Search code examples
google-cloud-platformcopygoogle-cloud-storagebucketgsutil

Copying multiple files inside a Google Cloud bucket to different directories based on file name


Suppose I have multiple files in different sub-directories with names like 20060630 AD8,11 +1015.WAV and 20050508_Natoa_Enc1_AD5AK_1.WAV. Now I know that all these files will have a substring like AD (in the first file) and AD, AK (in the second). There are total 16 of these classes (AD, AK, AN etc) that I've made as empty folders in the top level directory.

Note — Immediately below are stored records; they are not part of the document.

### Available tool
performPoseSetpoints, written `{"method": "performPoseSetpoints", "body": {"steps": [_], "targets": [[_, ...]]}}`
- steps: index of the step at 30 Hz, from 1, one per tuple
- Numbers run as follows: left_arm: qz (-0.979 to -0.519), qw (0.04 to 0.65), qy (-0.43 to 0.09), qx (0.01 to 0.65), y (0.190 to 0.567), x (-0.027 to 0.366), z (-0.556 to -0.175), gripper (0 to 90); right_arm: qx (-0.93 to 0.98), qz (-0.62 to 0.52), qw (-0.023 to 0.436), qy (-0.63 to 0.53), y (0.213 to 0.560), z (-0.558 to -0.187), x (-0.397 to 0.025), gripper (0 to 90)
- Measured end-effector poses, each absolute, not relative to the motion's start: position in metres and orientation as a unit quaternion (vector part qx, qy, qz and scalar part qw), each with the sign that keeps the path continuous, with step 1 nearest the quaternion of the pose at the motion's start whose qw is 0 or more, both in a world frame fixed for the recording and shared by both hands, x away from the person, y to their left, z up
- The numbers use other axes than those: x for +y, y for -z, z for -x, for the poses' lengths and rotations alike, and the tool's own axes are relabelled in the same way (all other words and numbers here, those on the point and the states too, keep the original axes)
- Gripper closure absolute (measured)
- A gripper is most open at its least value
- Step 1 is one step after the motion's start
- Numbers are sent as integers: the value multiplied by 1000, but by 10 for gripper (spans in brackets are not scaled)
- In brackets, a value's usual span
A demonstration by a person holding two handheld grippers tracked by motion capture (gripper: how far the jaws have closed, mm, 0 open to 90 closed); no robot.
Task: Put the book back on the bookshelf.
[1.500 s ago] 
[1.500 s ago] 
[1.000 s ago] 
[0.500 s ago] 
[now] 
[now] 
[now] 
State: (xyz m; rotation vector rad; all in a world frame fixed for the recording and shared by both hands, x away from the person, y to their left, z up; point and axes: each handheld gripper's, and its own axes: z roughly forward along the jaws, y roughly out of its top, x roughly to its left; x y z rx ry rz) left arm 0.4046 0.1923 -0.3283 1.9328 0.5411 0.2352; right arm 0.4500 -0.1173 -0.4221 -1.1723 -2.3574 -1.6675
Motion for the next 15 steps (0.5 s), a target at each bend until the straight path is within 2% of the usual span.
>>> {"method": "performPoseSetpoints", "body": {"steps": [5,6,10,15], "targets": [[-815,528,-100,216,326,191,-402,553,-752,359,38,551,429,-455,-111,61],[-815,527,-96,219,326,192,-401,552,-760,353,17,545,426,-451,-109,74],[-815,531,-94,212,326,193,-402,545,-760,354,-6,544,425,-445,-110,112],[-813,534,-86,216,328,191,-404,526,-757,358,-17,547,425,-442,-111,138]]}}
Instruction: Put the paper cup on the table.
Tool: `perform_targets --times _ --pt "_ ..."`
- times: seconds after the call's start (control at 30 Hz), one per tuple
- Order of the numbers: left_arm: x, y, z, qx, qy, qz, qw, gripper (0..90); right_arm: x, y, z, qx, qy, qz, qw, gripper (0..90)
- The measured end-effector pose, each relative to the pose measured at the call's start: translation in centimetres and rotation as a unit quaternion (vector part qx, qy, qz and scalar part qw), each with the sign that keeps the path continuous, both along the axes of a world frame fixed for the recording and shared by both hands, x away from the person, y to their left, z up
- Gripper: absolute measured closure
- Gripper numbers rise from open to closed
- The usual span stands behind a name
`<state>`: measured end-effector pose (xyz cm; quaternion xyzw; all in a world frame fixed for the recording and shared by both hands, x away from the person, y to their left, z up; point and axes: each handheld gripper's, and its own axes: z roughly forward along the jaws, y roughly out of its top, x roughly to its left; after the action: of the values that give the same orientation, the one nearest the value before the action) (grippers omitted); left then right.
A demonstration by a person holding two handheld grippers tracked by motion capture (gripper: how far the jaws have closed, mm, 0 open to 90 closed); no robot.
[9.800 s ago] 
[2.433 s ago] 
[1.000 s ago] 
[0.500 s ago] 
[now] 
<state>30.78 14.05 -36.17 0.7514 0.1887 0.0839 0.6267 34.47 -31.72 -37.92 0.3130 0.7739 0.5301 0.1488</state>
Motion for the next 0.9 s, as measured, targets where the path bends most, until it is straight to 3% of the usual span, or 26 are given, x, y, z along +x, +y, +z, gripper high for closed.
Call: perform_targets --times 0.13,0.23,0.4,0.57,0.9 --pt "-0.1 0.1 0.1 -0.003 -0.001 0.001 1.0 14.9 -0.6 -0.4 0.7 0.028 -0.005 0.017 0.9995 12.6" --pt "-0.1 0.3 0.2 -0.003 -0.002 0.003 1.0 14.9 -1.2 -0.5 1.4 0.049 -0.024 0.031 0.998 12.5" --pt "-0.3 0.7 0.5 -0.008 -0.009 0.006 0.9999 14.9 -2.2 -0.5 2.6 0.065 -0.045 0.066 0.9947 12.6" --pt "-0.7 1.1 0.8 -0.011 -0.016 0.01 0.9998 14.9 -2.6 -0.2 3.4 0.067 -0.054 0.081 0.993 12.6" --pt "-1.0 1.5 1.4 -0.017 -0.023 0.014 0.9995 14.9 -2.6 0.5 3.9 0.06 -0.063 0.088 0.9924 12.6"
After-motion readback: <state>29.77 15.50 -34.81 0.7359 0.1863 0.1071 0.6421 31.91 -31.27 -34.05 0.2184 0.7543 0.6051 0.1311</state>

I want to copy all these files according to the substrings matched into their respective directory. Now using gsutil, the commands may come like:

gsutil cp gs://bucket/Field/2005/20060630 AD8,11 +1015.WAV gs://bucket/AD/20060630 AD8,11 +1015.WAV

How can this approach work for automating the task for thousands of files in the same bucket?

Is it safe to assume an approach like:

if 'AD' in filename:
    gsutil cp gs://bucket/<filename> gs://bucket/AD/<filename>
elif 'AK' in filename:
    gsutil cp gs://bucket/<filename> gs://bucket/AK/<filename>

Solution

  • You can write an easy BASH script for this. The code would be pretty simple since gsutil supports wildcards and it can recursively dive into sub-directories to find your files.

    #!/bin/bash
    
    bucket_name=my-example-bucket
    substring_list=(
      AD
      AK
      AN
    )
    
    for substring in "${substring_list[@]}"; do
       gsutil cp gs://$bucket_name/**/*$substring* gs://$bucket_name/$substring/
    done
    

    I also see that you have some Python experience, so you could alternatively leverage the Python Client for Google Cloud Storage along with a similar wildcard strategy.